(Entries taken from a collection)
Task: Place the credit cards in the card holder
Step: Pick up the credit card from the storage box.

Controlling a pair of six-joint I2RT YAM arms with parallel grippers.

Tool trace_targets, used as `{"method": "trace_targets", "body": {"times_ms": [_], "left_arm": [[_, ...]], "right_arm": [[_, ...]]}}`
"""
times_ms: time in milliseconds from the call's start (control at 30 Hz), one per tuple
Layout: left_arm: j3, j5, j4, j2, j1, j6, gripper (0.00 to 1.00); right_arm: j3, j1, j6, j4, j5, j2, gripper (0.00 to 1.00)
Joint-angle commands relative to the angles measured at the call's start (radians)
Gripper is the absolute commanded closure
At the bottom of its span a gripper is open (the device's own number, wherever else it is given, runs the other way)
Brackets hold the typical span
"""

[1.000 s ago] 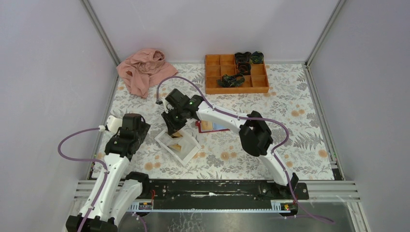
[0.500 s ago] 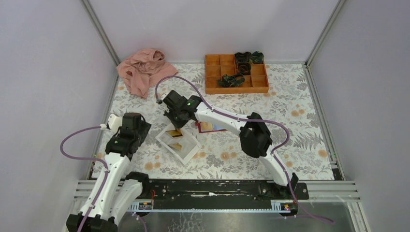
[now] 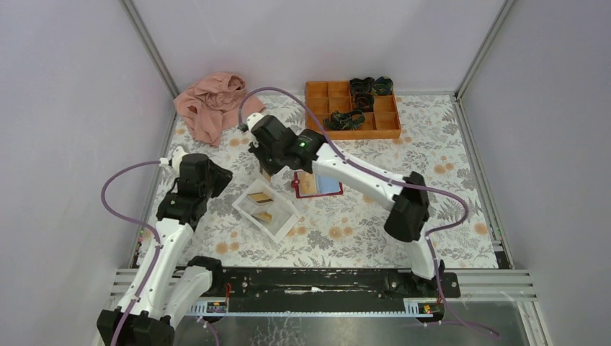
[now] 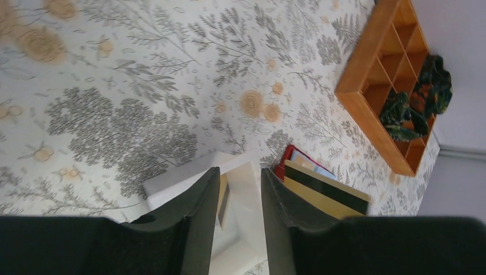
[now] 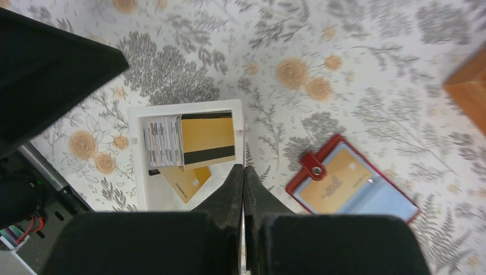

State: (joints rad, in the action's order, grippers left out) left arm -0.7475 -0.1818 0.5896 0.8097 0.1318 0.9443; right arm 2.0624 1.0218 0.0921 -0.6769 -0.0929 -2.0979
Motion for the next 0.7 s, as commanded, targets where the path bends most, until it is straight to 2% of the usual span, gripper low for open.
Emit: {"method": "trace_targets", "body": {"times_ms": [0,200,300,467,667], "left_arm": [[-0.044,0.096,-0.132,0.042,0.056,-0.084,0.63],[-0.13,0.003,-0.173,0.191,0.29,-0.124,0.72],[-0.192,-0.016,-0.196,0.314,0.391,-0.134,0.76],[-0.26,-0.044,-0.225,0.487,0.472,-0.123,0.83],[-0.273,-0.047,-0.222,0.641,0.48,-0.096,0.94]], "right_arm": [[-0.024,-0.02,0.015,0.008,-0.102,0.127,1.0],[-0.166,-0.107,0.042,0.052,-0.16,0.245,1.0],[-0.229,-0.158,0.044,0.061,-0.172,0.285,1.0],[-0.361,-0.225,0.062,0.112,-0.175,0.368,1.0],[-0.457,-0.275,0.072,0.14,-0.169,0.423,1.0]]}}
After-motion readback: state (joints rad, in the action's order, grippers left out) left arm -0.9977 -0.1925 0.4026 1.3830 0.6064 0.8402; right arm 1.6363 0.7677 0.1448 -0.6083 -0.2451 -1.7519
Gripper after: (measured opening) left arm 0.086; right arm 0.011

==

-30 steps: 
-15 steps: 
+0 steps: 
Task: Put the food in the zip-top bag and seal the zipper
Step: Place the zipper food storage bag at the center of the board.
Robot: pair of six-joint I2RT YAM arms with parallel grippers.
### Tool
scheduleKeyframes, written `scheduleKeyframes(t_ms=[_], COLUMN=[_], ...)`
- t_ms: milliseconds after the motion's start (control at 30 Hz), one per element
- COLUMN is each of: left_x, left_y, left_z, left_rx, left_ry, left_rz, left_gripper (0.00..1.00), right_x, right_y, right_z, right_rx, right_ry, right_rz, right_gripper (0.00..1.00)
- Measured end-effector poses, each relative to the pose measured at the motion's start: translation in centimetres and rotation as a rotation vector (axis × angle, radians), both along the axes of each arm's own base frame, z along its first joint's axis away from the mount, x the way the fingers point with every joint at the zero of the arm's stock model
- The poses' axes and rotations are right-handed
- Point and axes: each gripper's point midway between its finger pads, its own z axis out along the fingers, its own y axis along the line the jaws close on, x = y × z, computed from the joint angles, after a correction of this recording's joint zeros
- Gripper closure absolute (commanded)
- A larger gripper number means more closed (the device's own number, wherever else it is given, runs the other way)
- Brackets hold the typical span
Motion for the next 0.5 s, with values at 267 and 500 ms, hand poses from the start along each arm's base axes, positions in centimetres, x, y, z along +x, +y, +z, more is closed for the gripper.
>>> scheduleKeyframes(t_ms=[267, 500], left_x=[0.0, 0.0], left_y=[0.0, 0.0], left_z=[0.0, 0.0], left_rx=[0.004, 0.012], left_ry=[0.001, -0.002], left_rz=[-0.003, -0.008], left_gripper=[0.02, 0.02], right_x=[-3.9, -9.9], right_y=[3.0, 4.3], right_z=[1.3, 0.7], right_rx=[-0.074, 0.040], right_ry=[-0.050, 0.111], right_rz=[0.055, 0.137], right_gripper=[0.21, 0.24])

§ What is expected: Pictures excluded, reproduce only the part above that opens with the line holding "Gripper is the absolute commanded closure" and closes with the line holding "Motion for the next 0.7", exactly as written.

§ Worked solution:
Gripper is the absolute commanded closure
At the bottom of its span a gripper is open (the device's own number, wherever else it is given, runs the other way)
Brackets hold the typical span
"""

[1.000 s ago] 
[0.500 s ago] 
[now] 
[now] 
[now] 

State: (joints rad, in the action's order, grippers left out) left arm -0.7475 -0.1818 0.5896 0.8097 0.1318 0.9443; right arm 2.0624 1.0218 0.0921 -0.6769 -0.0929 -2.0979
Motion for the next 0.7 s, as commanded, targets where the path bends most, until it is straight to 2% of the usual span, gripper low for open.

This finishes the output.